▶ [WHAT TO DO] Return a word-for-word copy of the complete listing below.

▶ [INFORMATION SHOWN]
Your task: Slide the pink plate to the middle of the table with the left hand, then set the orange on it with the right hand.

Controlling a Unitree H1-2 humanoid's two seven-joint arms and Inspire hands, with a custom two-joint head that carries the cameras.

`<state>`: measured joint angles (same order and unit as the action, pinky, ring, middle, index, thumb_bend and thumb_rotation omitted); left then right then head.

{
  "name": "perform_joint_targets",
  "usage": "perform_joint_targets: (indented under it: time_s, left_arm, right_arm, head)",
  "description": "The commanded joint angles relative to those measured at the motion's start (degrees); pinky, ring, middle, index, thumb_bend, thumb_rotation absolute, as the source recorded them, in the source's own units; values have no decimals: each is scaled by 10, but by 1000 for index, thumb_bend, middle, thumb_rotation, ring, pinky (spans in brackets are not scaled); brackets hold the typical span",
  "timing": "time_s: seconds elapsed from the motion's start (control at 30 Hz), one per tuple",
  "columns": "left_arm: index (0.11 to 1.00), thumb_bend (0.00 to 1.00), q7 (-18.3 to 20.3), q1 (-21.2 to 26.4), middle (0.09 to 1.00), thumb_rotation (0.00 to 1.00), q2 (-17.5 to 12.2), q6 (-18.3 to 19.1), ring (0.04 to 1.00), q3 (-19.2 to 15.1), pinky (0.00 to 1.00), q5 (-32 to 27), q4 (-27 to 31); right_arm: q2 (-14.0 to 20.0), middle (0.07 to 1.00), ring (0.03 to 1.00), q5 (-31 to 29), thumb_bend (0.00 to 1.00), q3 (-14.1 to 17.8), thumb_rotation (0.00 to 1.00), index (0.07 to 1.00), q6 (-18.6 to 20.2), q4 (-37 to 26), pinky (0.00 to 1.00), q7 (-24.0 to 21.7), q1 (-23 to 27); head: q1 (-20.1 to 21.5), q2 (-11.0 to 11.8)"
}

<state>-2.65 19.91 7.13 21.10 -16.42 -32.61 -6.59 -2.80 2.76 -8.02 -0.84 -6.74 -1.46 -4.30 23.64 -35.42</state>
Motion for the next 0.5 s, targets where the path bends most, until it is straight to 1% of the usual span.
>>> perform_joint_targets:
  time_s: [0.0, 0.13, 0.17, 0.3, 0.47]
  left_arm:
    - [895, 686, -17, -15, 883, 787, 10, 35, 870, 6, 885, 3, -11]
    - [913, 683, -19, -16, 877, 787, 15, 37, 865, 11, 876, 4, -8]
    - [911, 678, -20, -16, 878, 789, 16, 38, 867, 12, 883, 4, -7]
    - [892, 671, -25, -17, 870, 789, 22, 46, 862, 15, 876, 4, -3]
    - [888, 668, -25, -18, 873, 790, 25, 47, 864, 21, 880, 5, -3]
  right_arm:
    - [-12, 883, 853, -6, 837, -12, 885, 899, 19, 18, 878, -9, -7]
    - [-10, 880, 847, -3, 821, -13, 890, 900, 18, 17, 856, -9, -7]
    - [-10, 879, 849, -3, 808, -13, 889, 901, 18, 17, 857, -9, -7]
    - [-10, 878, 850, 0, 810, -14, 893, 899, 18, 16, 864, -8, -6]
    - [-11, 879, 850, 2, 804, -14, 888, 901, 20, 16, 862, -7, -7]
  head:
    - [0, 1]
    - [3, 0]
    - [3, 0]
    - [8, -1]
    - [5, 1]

▶ [SOLUTION]
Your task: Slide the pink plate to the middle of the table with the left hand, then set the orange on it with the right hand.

Controlling a Unitree H1-2 humanoid's two seven-joint arms and Inspire hands, with a custom two-joint head that carries the cameras.

`<state>`: measured joint angles (same order and unit as the action, pinky, ring, middle, index, thumb_bend and thumb_rotation omitted); left then right then head.

{
  "name": "perform_joint_targets",
  "usage": "perform_joint_targets: (indented under it: time_s, left_arm, right_arm, head)",
  "description": "The commanded joint angles relative to those measured at the motion's start (degrees); pinky, ring, middle, index, thumb_bend, thumb_rotation absolute, as the source recorded them, in the source's own units; values have no decimals: each is scaled by 10, but by 1000 for index, thumb_bend, middle, thumb_rotation, ring, pinky (spans in brackets are not scaled); brackets hold the typical span",
  "timing": "time_s: seconds elapsed from the motion's start (control at 30 Hz), one per tuple",
  "columns": "left_arm: index (0.11 to 1.00), thumb_bend (0.00 to 1.00), q7 (-18.3 to 20.3), q1 (-21.2 to 26.4), middle (0.09 to 1.00), thumb_rotation (0.00 to 1.00), q2 (-17.5 to 12.2), q6 (-18.3 to 19.1), ring (0.04 to 1.00), q3 (-19.2 to 15.1), pinky (0.00 to 1.00), q5 (-32 to 27), q4 (-27 to 31); right_arm: q2 (-14.0 to 20.0), middle (0.07 to 1.00), ring (0.03 to 1.00), q5 (-31 to 29), thumb_bend (0.00 to 1.00), q3 (-14.1 to 17.8), thumb_rotation (0.00 to 1.00), index (0.07 to 1.00), q6 (-18.6 to 20.2), q4 (-37 to 26), pinky (0.00 to 1.00), q7 (-24.0 to 21.7), q1 (-23 to 27); head: q1 (-20.1 to 21.5), q2 (-11.0 to 11.8)"
}

<state>-2.65 19.91 7.13 21.10 -16.42 -32.61 -6.59 -2.80 2.76 -8.02 -0.84 -6.74 -1.46 -4.30 23.64 -35.42</state>
Motion for the next 0.5 s, targets where the path bends most, until it is straight to 1% of the usual span.
>>> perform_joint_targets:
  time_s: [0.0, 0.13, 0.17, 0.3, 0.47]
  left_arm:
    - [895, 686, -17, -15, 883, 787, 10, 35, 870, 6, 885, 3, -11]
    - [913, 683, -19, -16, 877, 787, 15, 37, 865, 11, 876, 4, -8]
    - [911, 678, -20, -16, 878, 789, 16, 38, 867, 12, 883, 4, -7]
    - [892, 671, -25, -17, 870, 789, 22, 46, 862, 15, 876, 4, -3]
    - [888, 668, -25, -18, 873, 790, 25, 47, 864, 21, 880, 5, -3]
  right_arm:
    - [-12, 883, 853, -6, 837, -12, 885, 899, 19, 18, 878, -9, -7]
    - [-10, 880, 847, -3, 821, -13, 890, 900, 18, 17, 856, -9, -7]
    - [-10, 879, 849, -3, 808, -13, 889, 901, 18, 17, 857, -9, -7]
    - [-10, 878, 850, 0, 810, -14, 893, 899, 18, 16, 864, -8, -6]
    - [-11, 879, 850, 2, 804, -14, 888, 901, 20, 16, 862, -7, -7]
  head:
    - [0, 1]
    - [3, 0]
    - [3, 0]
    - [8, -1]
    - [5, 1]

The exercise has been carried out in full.